## WHAT IS EXPECTED
Exclude the pictures, then repeat the remaining data exactly.

☆ ☆ ☆ ☆

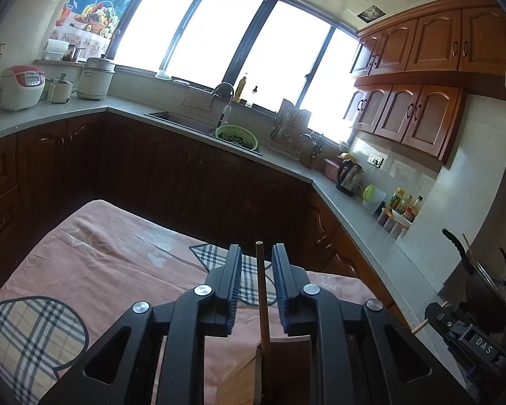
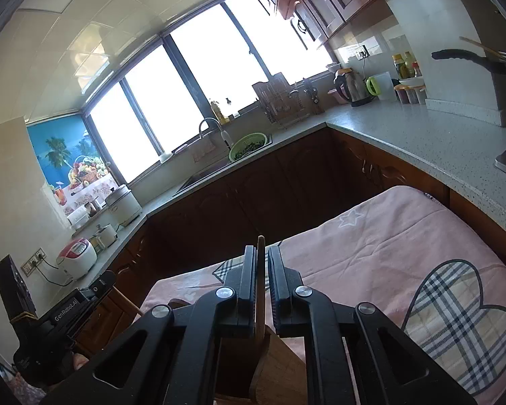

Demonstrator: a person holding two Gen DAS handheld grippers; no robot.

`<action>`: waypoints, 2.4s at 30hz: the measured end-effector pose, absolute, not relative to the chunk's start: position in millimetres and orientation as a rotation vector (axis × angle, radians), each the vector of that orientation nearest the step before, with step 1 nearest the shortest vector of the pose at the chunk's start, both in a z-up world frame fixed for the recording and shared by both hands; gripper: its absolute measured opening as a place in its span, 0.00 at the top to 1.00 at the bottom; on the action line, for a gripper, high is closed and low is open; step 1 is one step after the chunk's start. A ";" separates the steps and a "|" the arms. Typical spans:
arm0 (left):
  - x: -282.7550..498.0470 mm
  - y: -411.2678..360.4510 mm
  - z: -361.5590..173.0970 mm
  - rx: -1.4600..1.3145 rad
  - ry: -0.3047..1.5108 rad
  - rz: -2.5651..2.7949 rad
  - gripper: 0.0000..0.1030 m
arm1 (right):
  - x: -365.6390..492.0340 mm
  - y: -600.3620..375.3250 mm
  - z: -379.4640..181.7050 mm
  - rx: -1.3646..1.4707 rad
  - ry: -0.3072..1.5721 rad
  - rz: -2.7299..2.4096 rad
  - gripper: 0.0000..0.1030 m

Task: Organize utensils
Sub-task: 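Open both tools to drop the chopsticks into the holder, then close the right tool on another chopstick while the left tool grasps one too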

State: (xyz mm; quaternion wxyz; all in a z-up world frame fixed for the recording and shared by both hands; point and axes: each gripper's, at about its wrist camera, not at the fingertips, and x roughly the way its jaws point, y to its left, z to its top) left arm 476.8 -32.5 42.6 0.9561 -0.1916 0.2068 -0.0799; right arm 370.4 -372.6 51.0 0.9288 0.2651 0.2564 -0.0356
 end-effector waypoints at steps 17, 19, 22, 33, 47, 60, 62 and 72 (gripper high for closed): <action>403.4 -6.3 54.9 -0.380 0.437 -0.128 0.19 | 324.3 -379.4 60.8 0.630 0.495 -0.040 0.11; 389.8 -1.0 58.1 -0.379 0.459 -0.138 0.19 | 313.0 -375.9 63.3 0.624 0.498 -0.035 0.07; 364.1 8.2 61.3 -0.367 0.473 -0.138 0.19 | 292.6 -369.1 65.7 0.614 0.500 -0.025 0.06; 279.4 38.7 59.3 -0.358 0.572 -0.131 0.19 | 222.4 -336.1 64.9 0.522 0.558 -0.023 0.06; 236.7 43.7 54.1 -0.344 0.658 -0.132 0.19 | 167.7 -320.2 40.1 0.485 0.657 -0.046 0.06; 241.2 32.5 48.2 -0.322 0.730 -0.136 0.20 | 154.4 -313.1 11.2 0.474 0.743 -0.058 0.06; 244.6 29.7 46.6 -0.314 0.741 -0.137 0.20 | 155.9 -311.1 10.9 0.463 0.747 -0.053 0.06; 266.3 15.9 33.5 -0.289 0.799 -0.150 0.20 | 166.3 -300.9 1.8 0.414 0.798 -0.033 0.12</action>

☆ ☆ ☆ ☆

## SOLVED PROBLEM
Demonstrator: a person holding two Gen DAS handheld grippers; no robot.

`<action>`: waypoints, 2.4s at 30hz: the measured end-effector pose, absolute, not relative to the chunk's start: position in millimetres and orientation as a rotation vector (axis × angle, radians), each the vector of that orientation nearest the step before, with step 1 nearest the shortest vector of the pose at the chunk's start, both in a z-up world frame fixed for the recording and shared by both hands; gripper: its absolute measured opening as a place in its span, 0.00 at the top to 1.00 at the bottom; on the action line, for a gripper, high is closed and low is open; step 1 is one step after the chunk's start. A ";" separates the steps and a "|" the arms. Typical spans:
arm0 (left):
  - x: -282.7550..498.0470 mm
  - y: -411.2678..360.4510 mm
  - z: -361.5590..173.0970 mm
  - rx: -1.4600..1.3145 rad
  - ry: -0.3047..1.5108 rad
  - rz: -2.5651..2.7949 rad
  - gripper: 0.0000..0.1030 m
arm1 (right):
  - x: -365.6390..492.0340 mm
  - y: -600.3620..375.3250 mm
  - z: -379.4640..181.7050 mm
  - rx: -1.3646..1.4707 rad
  - ry: -0.3072..1.5721 rad
  - rz: -2.7299..2.4096 rad
  - gripper: 0.0000..0.1030 m

Task: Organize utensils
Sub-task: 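Open both tools to drop the chopsticks into the holder, then close the right tool on another chopstick while the left tool grasps one too
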
State: (xyz mm; quaternion wxyz; all in a z-up world frame fixed for the recording and shared by both hands; point and axes: each gripper's, at about its wrist camera, not at the fingertips, and x roughly the way its jaws point, y to its left, z to its top) left arm 476.8 -32.5 42.6 0.9561 -0.1916 0.2068 -0.0799; right arm 370.4 -372.6 51.0 0.9288 0.2651 0.2564 -0.0356
 end-effector waypoints at steps 17, 19, 22, 33, 47, 60, 62 and 72 (gripper high for closed): <action>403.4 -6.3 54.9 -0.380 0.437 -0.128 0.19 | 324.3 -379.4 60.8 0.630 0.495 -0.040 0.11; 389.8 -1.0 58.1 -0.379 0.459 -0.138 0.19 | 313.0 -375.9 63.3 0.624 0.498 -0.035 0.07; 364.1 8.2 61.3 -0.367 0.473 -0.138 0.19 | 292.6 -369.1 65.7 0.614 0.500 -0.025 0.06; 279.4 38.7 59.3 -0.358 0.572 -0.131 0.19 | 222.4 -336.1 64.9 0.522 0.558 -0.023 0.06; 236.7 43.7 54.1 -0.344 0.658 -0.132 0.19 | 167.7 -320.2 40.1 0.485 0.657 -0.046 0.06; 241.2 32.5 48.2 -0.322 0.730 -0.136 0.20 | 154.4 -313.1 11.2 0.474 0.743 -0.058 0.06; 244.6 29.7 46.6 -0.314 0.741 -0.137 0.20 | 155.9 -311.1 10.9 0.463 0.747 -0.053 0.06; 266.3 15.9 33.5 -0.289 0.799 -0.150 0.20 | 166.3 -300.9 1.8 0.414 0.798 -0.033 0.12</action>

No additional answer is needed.